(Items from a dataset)
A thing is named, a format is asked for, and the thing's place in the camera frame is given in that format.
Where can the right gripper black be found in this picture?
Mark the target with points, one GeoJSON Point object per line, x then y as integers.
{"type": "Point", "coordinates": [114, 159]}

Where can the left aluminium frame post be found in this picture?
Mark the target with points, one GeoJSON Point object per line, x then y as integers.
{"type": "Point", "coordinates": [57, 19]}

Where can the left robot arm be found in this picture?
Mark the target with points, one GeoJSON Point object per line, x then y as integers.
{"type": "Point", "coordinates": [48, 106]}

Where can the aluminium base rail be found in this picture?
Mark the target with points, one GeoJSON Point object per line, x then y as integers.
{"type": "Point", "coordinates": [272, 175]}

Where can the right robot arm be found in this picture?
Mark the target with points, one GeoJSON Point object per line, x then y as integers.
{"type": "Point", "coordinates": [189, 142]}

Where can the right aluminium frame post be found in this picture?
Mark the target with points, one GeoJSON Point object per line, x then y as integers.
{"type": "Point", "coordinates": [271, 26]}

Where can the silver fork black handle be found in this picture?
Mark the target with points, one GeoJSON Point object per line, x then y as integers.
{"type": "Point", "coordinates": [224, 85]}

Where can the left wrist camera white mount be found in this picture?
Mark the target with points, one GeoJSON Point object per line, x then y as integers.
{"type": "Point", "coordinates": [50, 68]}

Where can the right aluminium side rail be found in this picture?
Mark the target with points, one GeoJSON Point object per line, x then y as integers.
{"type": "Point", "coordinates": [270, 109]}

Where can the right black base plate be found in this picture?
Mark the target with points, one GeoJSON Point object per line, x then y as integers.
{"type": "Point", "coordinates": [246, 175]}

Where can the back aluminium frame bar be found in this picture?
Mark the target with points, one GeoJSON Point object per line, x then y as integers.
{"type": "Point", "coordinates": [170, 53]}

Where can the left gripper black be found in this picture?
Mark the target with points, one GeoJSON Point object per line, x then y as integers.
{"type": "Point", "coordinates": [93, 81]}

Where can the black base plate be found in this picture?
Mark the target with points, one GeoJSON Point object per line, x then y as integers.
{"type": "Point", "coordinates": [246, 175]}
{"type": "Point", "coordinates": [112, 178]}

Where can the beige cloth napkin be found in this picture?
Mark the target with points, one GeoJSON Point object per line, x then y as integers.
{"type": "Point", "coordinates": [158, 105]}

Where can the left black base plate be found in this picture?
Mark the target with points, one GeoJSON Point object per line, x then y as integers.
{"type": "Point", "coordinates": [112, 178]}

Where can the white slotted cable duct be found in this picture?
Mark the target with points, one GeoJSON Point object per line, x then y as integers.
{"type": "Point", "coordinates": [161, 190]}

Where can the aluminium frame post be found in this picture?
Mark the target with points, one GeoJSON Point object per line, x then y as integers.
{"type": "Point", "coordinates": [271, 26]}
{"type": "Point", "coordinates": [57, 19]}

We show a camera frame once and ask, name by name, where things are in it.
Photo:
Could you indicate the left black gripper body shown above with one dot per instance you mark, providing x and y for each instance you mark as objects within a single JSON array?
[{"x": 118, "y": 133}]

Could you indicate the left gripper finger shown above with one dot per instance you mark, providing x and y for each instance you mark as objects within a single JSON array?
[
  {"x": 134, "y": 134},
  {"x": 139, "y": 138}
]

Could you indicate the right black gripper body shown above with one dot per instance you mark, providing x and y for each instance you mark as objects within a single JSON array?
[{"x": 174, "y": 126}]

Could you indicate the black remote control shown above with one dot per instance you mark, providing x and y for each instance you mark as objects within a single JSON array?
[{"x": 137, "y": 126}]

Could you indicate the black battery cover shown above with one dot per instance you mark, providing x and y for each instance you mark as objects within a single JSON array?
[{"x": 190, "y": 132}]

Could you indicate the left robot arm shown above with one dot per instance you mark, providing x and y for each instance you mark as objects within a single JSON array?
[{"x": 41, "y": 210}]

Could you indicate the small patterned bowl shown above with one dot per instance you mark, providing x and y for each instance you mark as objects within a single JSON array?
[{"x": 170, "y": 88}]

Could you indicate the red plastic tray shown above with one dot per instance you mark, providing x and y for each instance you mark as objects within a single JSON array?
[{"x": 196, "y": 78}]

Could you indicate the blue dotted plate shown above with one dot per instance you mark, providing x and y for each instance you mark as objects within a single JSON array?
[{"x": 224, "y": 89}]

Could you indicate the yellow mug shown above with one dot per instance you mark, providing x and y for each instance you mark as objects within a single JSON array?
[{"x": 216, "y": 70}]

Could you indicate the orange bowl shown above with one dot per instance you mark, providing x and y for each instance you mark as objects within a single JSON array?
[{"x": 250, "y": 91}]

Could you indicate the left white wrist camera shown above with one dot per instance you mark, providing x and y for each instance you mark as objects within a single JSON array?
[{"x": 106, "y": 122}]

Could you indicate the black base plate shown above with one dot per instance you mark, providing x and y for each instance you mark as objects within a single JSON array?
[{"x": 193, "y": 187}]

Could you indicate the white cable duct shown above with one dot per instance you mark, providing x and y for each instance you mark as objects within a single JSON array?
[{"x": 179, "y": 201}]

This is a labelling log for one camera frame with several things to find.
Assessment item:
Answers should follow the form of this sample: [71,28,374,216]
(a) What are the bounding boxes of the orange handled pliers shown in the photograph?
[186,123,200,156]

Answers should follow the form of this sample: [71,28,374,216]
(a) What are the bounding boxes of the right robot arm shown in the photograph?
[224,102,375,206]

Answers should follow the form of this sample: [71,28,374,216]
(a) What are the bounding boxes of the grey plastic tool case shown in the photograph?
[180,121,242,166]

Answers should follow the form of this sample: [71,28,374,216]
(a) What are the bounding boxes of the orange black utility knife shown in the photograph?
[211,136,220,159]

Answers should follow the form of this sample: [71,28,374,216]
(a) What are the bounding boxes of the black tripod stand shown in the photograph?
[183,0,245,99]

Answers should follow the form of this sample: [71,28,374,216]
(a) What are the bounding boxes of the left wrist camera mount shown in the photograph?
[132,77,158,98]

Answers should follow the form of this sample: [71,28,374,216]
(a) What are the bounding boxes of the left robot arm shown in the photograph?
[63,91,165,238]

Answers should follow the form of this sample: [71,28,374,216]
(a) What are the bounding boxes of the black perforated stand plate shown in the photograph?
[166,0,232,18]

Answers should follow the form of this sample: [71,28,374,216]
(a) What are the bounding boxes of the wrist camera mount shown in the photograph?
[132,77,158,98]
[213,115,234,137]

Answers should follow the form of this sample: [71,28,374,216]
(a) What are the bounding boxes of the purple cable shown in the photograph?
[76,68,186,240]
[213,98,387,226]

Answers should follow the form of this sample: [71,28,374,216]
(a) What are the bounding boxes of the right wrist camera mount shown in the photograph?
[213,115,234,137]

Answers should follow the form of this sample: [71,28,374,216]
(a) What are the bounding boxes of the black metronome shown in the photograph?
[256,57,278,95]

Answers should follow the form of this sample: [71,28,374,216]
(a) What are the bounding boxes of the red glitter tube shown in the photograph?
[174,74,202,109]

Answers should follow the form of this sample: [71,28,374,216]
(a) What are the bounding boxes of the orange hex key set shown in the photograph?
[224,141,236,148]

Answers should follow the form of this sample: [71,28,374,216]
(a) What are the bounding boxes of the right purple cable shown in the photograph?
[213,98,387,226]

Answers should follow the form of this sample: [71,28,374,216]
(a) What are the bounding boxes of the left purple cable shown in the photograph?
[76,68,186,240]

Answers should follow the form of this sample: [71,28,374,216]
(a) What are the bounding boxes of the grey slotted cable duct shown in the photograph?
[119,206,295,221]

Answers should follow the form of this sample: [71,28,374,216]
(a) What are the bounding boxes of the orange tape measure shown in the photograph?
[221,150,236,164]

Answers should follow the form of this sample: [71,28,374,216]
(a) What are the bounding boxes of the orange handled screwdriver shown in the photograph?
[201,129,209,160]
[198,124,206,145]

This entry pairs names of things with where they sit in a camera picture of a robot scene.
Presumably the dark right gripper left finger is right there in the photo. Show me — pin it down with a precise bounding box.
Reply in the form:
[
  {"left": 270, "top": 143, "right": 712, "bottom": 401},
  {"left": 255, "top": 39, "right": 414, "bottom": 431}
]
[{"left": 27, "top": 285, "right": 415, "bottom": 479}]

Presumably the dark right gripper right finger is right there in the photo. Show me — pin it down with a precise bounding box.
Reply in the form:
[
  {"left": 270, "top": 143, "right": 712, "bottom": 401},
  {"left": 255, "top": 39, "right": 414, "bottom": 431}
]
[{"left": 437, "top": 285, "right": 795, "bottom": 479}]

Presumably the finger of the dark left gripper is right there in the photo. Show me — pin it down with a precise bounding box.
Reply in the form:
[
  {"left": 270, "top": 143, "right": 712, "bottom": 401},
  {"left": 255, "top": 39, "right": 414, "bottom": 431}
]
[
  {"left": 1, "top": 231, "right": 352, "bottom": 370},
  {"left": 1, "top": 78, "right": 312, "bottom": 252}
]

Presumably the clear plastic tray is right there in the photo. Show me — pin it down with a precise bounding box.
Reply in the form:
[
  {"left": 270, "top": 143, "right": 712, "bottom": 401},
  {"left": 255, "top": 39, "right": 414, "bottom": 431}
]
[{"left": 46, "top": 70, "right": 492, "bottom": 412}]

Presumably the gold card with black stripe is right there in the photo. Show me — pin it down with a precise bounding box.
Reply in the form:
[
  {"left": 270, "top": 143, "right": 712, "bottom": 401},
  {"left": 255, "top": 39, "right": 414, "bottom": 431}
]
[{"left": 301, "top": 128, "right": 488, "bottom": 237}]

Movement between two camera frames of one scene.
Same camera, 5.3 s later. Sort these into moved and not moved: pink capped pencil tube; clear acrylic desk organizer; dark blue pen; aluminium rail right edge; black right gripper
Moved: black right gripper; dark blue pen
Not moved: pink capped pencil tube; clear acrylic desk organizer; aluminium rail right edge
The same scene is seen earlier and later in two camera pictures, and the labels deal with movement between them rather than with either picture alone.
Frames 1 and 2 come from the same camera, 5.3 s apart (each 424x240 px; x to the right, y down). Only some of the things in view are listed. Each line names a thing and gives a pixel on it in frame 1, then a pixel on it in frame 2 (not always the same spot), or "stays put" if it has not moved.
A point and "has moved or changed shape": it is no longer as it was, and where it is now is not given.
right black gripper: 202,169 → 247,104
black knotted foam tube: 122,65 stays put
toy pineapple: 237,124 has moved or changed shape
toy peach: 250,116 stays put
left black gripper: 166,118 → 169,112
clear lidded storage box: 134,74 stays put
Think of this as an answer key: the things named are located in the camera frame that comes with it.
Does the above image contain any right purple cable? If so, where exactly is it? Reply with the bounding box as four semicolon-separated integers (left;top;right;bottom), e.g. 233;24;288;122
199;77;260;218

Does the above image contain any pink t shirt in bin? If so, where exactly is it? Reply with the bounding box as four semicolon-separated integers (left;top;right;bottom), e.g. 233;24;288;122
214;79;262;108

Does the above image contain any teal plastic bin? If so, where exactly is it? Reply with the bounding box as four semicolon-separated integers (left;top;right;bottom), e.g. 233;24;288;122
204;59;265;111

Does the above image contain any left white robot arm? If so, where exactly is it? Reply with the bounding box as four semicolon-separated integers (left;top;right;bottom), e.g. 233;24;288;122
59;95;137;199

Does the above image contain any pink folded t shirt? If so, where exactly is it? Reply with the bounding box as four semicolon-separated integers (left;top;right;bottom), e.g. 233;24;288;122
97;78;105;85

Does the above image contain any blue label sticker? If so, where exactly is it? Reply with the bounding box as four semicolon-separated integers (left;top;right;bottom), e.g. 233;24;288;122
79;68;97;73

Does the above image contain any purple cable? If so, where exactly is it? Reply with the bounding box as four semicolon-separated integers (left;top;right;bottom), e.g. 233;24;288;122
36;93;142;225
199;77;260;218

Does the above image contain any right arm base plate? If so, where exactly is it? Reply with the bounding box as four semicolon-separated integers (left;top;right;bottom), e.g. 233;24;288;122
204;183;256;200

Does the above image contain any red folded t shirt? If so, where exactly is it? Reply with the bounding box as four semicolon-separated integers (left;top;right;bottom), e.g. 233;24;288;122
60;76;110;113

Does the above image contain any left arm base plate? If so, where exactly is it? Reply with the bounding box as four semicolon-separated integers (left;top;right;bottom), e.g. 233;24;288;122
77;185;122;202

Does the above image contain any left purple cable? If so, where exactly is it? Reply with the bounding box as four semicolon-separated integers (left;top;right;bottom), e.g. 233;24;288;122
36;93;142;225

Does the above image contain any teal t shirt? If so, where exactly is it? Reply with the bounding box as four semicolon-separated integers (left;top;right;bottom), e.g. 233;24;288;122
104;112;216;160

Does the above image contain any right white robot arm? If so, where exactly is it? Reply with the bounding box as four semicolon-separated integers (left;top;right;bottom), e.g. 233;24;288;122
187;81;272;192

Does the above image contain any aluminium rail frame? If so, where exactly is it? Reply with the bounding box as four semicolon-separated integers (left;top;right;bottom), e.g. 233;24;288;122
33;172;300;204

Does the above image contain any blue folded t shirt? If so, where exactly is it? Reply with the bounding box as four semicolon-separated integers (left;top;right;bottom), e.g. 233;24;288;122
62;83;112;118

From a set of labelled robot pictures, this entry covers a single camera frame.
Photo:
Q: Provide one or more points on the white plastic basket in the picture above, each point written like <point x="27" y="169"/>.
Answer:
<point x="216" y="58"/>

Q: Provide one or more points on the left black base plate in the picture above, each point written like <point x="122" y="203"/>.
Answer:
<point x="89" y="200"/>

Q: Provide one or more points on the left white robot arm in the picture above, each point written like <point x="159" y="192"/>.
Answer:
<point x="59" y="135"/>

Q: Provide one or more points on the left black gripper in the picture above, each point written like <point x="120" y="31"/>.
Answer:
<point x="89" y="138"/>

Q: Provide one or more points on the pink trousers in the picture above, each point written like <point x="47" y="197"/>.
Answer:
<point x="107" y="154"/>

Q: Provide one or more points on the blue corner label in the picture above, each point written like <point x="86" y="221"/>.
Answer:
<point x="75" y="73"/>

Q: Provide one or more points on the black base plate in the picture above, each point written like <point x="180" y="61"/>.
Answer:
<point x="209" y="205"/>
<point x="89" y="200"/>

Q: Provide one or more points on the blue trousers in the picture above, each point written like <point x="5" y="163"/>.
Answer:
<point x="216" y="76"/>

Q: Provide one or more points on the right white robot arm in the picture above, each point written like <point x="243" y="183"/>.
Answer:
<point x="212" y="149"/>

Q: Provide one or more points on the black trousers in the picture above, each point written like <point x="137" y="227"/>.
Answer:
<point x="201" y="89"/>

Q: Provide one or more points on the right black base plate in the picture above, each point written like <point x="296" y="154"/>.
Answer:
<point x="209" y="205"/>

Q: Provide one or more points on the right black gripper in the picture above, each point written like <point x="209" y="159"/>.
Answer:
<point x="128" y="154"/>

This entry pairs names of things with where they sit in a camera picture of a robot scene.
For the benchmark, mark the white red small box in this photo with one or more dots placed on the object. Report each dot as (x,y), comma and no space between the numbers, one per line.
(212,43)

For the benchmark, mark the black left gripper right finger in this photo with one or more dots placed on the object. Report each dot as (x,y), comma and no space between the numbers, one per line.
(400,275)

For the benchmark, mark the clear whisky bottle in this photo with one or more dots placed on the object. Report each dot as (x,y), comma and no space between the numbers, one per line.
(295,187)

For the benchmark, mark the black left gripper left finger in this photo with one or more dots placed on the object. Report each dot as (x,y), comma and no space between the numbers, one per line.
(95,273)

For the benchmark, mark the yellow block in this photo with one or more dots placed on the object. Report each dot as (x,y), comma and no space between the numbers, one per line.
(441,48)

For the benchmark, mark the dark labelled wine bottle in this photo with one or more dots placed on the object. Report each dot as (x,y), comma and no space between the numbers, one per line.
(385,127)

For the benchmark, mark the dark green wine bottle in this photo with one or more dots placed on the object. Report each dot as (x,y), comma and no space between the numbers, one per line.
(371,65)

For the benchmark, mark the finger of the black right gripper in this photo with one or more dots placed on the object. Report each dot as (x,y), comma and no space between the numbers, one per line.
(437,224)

| PROBLEM TO WORK ON |
Among the lines of the data, identify those with the word "post". Copy each of them.

| RESPONSE BOX |
Where can the left aluminium frame post be found in this picture?
Where can the right aluminium frame post be found in this picture?
Where can the aluminium frame post be found in this picture?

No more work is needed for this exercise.